Suatu kali terjadi pertengkaran atau pertikaian faham antara datuak yang berdua sehingga sampai menyentakan keris. Tetapi keris itu tidak sampai ditikamkan kepada lawannya melainkan kepada sebuah batu sebagai melepaskan kemarahan hati sehingga batu itu tembus kena tikam. Itulah “Batu Batikam” yang terdapat di Lima Kaum dipinggir jalan ke Batusangkar.

Sebab Harta Turun kepada Kemanakan

Sebab Harta Turun kepada Kemanakan

Sebab Harta Turun kepada Kemanakan | Bermufakatlah Datuk Ketemenggungan dan Datuk Perpatih nan Sebatang untuk mencari daerah-daerah baru karena penduduk semakin ramai. Berangkatlah Datuk Ketemenggungan dengan pengiringnya menuju ke sungai Solok yang bernama “Batang Teranjur”. Disana beliau kawin dengan seorang perempuan dan memiliki dua orang anak, seorang laki-laki dan seorang perempuan. Keturunan anak-anaknya itulah yang kemudian akan menjadi nenek dari Anggun nan Tongga Magek Jabang yang terkenal itu.

Kemenakan saja yang mau berkorban tenaga

Setelah masing-masing mengembara dalam daerah taklukannya kembalilah mereka ke Pariangan Padangpanjang. Kehidupan masa itu pun berlanjut sebagaimana mestinya. Datuk yang berdua memimpin dengan adil dan bijaksana.

Sebab Harta Turun kepada Kemanakan

Tetapi beberapa lama kemudian teringat pula oleh mereka akan merantau lebih jauh yaitu menyewang samudera mulai dari Pariaman sampai ke tanah Aceh. Sekali waktu pelayaran itu kapal mereka kandas disebuah karang karena pasang sedang surut. Dalam kesulitan tersebut hanya kemenakan saja yang mau berkorban tenaga untuk memperbaiki kapal sedang anak-anak mereka hanya berpangku tangan saja.

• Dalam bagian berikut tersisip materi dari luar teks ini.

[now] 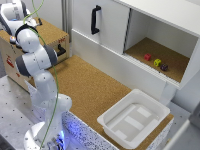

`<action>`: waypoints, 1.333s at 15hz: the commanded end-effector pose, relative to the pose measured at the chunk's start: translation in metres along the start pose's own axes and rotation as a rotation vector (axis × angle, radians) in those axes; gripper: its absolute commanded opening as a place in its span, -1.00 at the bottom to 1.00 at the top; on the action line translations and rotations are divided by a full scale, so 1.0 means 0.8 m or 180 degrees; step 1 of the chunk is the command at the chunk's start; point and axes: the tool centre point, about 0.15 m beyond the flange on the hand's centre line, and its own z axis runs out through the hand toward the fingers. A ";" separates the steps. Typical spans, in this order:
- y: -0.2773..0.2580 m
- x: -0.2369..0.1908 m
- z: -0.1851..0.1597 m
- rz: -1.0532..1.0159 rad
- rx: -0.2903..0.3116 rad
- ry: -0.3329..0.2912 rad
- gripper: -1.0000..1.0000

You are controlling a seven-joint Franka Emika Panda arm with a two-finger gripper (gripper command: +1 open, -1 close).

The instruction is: Turn off the blue light lamp

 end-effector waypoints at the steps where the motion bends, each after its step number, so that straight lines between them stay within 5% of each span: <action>1: -0.022 0.054 0.022 -0.0122 -0.0190 -0.0277 1.00; 2: -0.016 0.054 0.024 -0.0139 -0.0209 -0.0273 -1.00; 20: 0.019 0.026 0.058 0.0141 -0.0196 -0.0292 -1.00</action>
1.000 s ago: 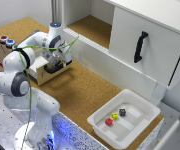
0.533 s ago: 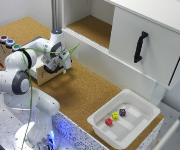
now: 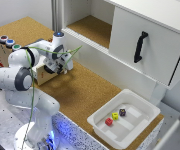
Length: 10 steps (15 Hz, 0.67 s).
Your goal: Push the handle of the drawer
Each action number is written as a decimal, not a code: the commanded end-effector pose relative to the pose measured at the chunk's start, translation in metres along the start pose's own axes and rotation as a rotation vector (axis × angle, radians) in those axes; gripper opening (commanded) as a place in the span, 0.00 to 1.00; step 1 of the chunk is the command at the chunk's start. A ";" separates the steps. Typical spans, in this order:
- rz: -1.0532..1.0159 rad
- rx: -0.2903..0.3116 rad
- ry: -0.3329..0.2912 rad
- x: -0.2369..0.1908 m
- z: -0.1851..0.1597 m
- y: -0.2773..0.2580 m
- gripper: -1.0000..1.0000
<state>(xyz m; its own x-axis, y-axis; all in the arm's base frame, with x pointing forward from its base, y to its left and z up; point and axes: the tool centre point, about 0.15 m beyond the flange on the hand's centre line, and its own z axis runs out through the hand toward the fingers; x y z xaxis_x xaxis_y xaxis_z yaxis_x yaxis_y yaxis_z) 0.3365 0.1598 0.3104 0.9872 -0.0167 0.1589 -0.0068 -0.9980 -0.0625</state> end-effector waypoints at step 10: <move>-0.081 0.100 -0.127 0.000 0.042 -0.078 0.00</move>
<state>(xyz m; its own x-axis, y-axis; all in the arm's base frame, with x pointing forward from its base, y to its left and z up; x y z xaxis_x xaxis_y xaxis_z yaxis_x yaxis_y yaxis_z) 0.3357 0.1951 0.3079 0.9908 0.0537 0.1242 0.0681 -0.9911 -0.1144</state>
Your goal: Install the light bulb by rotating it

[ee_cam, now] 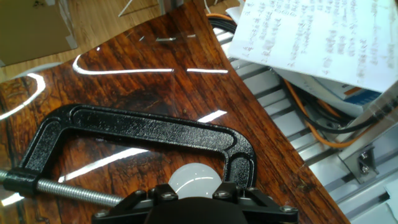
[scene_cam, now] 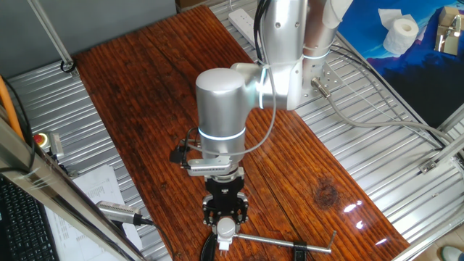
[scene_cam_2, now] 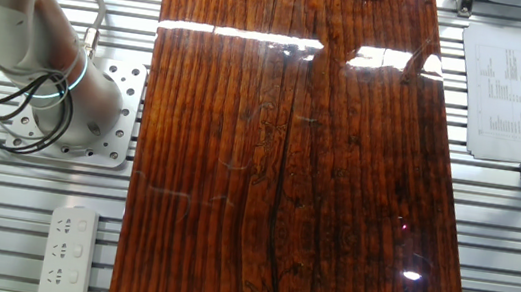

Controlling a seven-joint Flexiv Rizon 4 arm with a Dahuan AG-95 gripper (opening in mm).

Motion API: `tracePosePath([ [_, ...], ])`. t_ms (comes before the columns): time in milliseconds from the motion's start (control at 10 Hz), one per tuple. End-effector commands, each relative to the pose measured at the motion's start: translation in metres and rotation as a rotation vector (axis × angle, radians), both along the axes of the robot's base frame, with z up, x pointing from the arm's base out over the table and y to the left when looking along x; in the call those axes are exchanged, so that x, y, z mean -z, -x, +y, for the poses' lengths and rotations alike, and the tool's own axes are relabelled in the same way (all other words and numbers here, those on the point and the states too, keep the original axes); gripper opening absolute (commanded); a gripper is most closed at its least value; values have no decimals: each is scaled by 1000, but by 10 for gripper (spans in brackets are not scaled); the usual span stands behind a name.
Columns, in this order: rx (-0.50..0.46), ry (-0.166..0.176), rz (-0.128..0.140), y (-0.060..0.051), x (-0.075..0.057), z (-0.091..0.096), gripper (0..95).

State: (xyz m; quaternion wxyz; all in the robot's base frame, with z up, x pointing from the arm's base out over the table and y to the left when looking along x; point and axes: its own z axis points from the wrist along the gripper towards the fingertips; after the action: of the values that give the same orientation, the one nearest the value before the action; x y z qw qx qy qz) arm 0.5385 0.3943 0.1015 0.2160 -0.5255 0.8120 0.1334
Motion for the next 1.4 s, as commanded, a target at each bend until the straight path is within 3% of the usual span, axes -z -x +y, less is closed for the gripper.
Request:
tracePosePath([
  [100,2,1,1,0,1,0,190],
  [800,1,4,-3,-1,10,-3,190],
  [1400,83,11,35,-1,10,-4,190],
])
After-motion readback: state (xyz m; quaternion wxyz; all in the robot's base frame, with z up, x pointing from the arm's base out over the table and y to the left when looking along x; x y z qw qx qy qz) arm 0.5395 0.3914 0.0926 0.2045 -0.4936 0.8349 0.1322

Baca juga: Mitos Sejarah Suku Minangkabau

Berkatalah salah seorang cerdik pandai dalam rombongan tersebut bahwa “Janganlah kita berikan harta pusaka kepada anak-anak melainkan serahkan saja kepada kemenakan”. Ninik mamak yang lain menyetujui usul tersebut sehingga harta pusaka kaum adat turun kepada kemenakan bukan kepada anak. Demikianlah sebab harta turun kepada kemanakan menurut Tambo Minangkabau.